[Assigned task]:
Omit every picture. Return all other data as it stands.

[Supplied data]:
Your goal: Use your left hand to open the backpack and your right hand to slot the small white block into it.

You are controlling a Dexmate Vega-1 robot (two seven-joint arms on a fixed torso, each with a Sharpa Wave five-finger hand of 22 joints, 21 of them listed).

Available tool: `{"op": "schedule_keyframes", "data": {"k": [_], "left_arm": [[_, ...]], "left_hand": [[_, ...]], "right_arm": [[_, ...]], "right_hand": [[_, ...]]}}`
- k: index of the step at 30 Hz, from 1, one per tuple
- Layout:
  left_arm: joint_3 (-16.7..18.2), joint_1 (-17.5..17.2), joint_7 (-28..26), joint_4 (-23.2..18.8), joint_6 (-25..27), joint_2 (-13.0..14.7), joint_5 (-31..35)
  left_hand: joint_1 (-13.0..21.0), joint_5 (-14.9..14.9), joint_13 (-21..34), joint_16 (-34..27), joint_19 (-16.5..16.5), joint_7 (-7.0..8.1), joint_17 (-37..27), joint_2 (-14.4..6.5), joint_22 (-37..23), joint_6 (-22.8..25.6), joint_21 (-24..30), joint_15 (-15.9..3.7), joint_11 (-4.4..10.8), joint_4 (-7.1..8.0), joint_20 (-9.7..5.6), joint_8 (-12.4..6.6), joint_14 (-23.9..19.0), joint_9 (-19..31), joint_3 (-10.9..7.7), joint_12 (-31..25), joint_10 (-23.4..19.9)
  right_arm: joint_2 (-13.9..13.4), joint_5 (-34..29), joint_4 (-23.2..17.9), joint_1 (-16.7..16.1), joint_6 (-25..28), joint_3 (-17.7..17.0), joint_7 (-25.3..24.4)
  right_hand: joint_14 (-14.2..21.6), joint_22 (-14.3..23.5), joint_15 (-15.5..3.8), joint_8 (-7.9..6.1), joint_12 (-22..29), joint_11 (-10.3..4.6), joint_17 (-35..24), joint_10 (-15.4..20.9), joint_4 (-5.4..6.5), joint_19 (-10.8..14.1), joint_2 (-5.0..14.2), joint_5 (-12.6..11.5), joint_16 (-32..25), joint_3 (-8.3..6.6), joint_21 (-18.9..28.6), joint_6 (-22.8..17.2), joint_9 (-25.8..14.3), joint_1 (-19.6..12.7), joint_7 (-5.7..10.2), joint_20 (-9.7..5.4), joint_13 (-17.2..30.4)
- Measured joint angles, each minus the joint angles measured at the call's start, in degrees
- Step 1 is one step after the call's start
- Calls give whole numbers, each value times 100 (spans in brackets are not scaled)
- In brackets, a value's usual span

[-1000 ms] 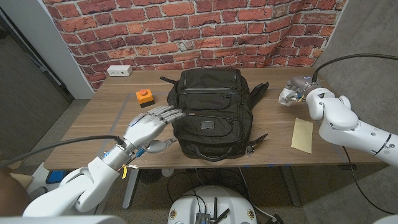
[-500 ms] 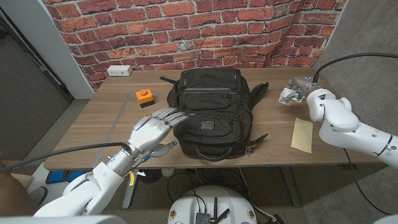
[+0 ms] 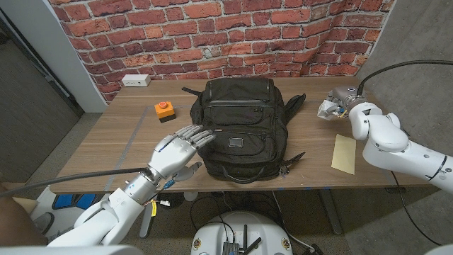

[Response to this task]:
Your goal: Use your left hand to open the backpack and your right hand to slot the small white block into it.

You are controlling a Dexmate Vega-1 robot (two seven-joint arms on a fixed torso, each with a Sharpa Wave five-finger hand of 22 joints, 21 of them listed).

Available tool: `{"op": "schedule_keyframes", "data": {"k": [_], "left_arm": [[_, ...]], "left_hand": [[_, ...]], "right_arm": [[_, ...]], "right_hand": [[_, ...]]}}`
- k: index of the step at 30 Hz, from 1, one per tuple
- Layout:
  left_arm: joint_3 (-16.7..18.2), joint_1 (-17.5..17.2), joint_7 (-28..26), joint_4 (-23.2..18.8), joint_6 (-25..27), joint_2 (-13.0..14.7), joint_5 (-31..35)
  left_hand: joint_1 (-13.0..21.0), joint_5 (-14.9..14.9), joint_13 (-21..34), joint_16 (-34..27), joint_19 (-16.5..16.5), joint_7 (-7.0..8.1), joint_17 (-37..27), joint_2 (-14.4..6.5), joint_22 (-37..23), joint_6 (-22.8..25.6), joint_21 (-24..30), joint_15 (-15.9..3.7), joint_11 (-4.4..10.8), joint_4 (-7.1..8.0), joint_20 (-9.7..5.6), joint_8 (-12.4..6.6), joint_14 (-23.9..19.0), joint_9 (-19..31), joint_3 (-10.9..7.7), joint_12 (-31..25), joint_10 (-23.4..19.9)
  right_arm: joint_2 (-13.9..13.4), joint_5 (-34..29), joint_4 (-23.2..17.9), joint_1 (-16.7..16.1), joint_6 (-25..28), joint_3 (-17.7..17.0), joint_7 (-25.3..24.4)
  right_hand: joint_14 (-14.2..21.6), joint_22 (-14.3..23.5), joint_15 (-15.5..3.8), joint_8 (-7.9..6.1), joint_12 (-22..29), joint_11 (-10.3..4.6), joint_17 (-35..24), joint_10 (-15.4..20.9), joint_4 (-5.4..6.5), joint_19 (-10.8..14.1), joint_2 (-5.0..14.2), joint_5 (-12.6..11.5), joint_16 (-32..25), joint_3 (-8.3..6.6), joint_21 (-18.9..28.6), joint_6 (-22.8..17.2), joint_9 (-25.8..14.3), joint_1 (-19.6..12.7), joint_7 (-5.7..10.2), joint_20 (-9.7..5.4), joint_13 (-17.2..30.4)
- Measured joint angles, each minus the joint angles measured at the call's start, in degrees
- Step 1 is one step after the call's start
- Calls give whole numbers, each value times 100 (spans in brackets are not scaled)
- In brackets, a value's usual span

[-1000 ms] 
[-500 ms] 
[+0 ms] 

The answer to this exercise is complete.